The first approach that comes to our mind is to generate all subsequences and try both options of placing ‘-’ and ‘+’ signs and count the expression if it evaluates the answer.

This surely will give us the answer but can we try something familiar to the previous problems we have solved?

The answer is yes! We can use the concept we studied in the following article Count Partitions with Given Difference (DP – 18).

The following insights will help us to understand intuition better:

  • If we think deeper, we can say that the given ‘target’ can be expressed as addition of two integers (say S1 and S2). 

S1 + S2 = target   – (i)

  • Now, from where will this S1 and S2 come?  If we are given the array as [a,b,c,d,e], we want to place ‘+’ or ‘-’ signs in front of every array element and then add it. One example is :

+a-b-c+d+e which can be written as (+a+d+e) + (-b-c).

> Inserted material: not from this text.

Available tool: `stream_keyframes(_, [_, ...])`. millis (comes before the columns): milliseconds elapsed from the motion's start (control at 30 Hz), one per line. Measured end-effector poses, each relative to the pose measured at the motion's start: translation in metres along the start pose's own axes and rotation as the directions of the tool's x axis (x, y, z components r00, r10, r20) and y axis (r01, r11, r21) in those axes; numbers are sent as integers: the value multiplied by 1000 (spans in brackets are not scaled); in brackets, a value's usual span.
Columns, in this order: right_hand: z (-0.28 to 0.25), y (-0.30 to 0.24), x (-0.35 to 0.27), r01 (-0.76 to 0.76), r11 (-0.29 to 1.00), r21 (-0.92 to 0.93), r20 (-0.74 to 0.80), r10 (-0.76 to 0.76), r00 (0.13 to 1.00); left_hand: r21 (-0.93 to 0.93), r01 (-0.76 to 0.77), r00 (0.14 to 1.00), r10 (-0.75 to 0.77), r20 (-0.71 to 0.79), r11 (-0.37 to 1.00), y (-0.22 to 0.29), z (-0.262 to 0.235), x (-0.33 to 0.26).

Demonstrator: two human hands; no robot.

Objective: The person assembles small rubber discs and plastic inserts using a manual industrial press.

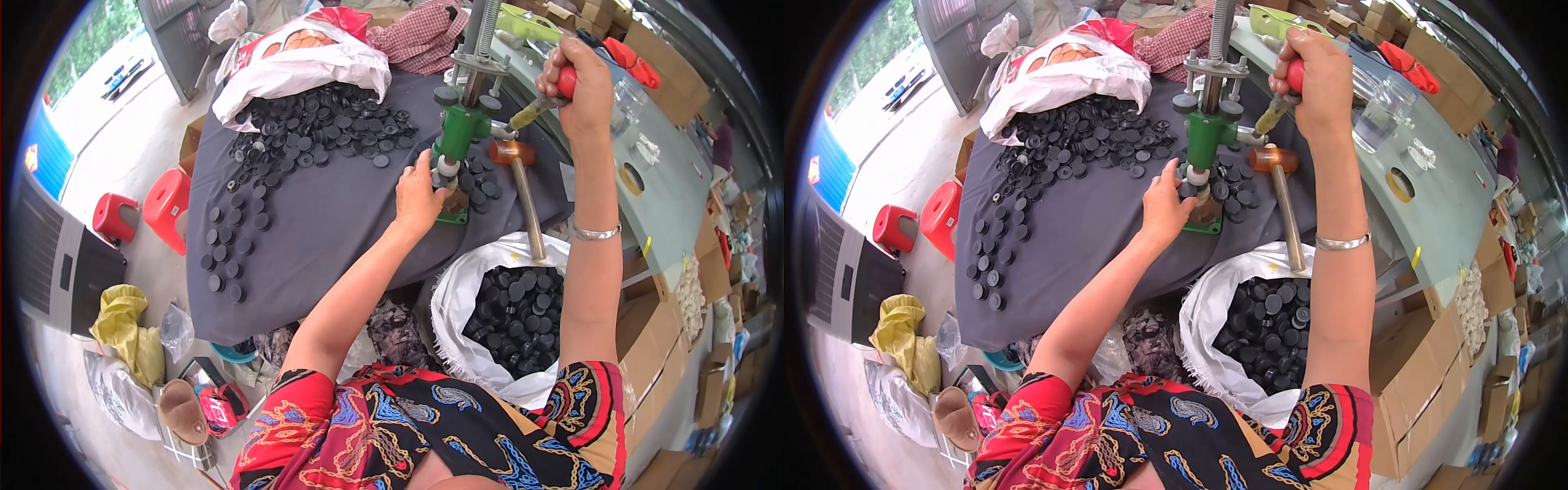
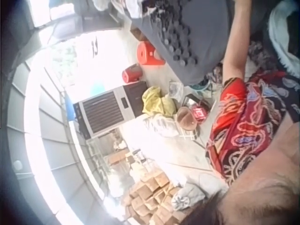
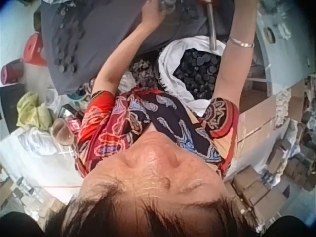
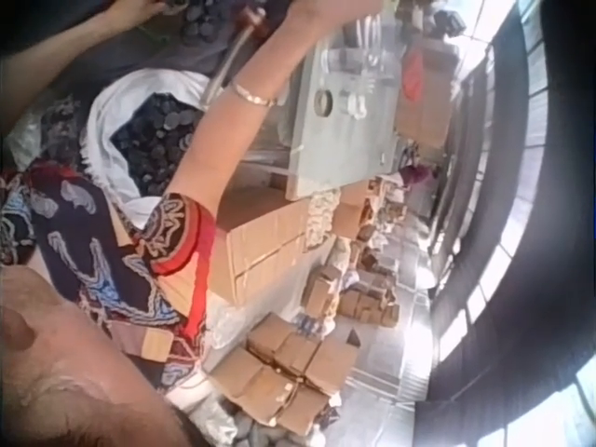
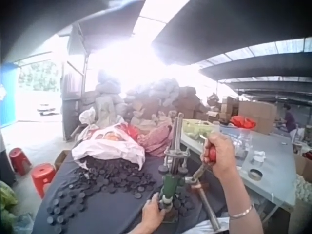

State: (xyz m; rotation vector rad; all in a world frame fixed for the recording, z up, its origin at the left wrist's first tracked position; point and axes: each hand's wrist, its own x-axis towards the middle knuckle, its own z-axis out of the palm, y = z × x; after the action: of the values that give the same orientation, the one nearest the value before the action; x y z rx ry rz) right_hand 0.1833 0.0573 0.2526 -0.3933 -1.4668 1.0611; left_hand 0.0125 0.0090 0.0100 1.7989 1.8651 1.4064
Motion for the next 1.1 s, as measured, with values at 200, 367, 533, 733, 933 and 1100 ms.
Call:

Therefore, we can say that S1=(+a+d+e) and S2=(-b-c) for this example.

  •  If we calculate the total sum of elements of the array (say totSum), we can can say that,

S1 = totSum – S2      – (ii)

  • Now solving for equations (i) and (iii), we can say that 

S2 = (totSum – target)/2    – (iv)

Therefore this question is modified to “Count Number of subsets with sum (totSum – target)/2 ”. This is exactly what we had discussed in the article  Count Subsets with Sum K.

Edge Cases:

The following edge cases need to be handled:

  • As the array elements are positive integers including zero, we don’t want to find the case when S2 is negative or we can say that totSum is lesser than D, therefore if totSum<target, we simply return 0.
  • S2 can’t be a fraction, as all elements are integers, therefore if totSum – target is odd, we can return 0.

From here on we will discuss the approach to “Count Subsets with Sum K” with the required modifications. Moreover, as the array elements can also contain 0, we will handle it as discussed in part-1 of this article.

Steps to form the recursive solution: 

We will first form the recursive solution by the three points mentioned in Dynamic Programming Introduction

Step 1: Express the problem in terms of indexes.

The array will have an index but there is one more parameter “target”. We are given the initial problem to find whether there exists in the whole array a subsequence whose sum is equal to the target.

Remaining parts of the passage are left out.